Nothing in the data should be left out, so repeat it all exactly.

GIVEN DATA:
((
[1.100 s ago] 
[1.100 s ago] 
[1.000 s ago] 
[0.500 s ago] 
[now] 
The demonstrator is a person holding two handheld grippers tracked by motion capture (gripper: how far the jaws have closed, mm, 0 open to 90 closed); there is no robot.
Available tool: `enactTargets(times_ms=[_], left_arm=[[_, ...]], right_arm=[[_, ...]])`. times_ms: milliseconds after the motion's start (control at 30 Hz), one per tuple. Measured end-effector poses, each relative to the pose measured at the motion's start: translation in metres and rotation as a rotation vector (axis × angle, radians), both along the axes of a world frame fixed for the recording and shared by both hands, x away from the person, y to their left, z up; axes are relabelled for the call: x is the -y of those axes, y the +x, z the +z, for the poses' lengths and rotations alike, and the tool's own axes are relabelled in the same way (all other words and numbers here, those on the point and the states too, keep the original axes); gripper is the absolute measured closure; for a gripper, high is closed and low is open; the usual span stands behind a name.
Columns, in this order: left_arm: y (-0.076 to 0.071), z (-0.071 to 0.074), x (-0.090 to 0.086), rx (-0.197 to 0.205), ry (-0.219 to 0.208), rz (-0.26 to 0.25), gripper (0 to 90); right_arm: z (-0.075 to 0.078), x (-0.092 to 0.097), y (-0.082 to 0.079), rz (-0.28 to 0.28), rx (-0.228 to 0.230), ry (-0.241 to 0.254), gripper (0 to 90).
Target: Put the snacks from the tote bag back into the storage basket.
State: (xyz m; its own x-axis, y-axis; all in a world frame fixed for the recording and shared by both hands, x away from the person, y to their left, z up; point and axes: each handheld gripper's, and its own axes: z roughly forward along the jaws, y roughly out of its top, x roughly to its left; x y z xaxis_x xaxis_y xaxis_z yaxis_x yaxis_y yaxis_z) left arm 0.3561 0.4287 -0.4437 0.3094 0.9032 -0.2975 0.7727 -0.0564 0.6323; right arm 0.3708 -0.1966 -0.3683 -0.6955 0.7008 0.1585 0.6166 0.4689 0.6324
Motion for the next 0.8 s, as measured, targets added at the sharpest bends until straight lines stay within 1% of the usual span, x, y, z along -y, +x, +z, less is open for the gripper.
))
COMPLETED TASK:
[1.100 s ago] 
[1.100 s ago] 
[1.000 s ago] 
[0.500 s ago] 
[now] 
The demonstrator is a person holding two handheld grippers tracked by motion capture (gripper: how far the jaws have closed, mm, 0 open to 90 closed); there is no robot.
Available tool: `enactTargets(times_ms=[_], left_arm=[[_, ...]], right_arm=[[_, ...]])`. times_ms: milliseconds after the motion's start (control at 30 Hz), one per tuple. Measured end-effector poses, each relative to the pose measured at the motion's start: translation in metres and rotation as a rotation vector (axis × angle, radians), both along the axes of a world frame fixed for the recording and shared by both hands, x away from the person, y to their left, z up; axes are relabelled for the call: x is the -y of those axes, y the +x, z the +z, for the poses' lengths and rotations alike, and the tool's own axes are relabelled in the same way (all other words and numbers here, those on the point and the states too, keep the original axes); gripper is the absolute measured closure; for a gripper, high is closed and low is open; the usual span stands behind a name.
Columns, in this order: left_arm: y (-0.076 to 0.071), z (-0.071 to 0.074), x (-0.090 to 0.086), rx (-0.197 to 0.205), ry (-0.219 to 0.208), rz (-0.26 to 0.25), gripper (0 to 90); right_arm: z (-0.075 to 0.078), x (-0.092 to 0.097), y (-0.082 to 0.079), rz (-0.28 to 0.28), rx (-0.228 to 0.230), ry (-0.241 to 0.254), gripper (0 to 90).
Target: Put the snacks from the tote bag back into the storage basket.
State: (xyz m; its own x-axis, y-axis; all in a world frame fixed for the recording and shared by both hands, x away from the person, y to their left, z up; point and axes: each handheld gripper's, and its own axes: z roughly forward along the jaws, y roughly out of its top, x roughly to its left; x y z xaxis_x xaxis_y xaxis_z yaxis_x yaxis_y yaxis_z) left arm 0.3561 0.4287 -0.4437 0.3094 0.9032 -0.2975 0.7727 -0.0564 0.6323; right arm 0.3708 -0.1966 -0.3683 -0.6955 0.7008 0.1585 0.6166 0.4689 0.6324
Motion for the next 0.8 s, as measured, targets added at the sharpest bends until straight lines stay within 1% of the usual span, x, y, z along -y, +x, +z, less is open for the gripper.

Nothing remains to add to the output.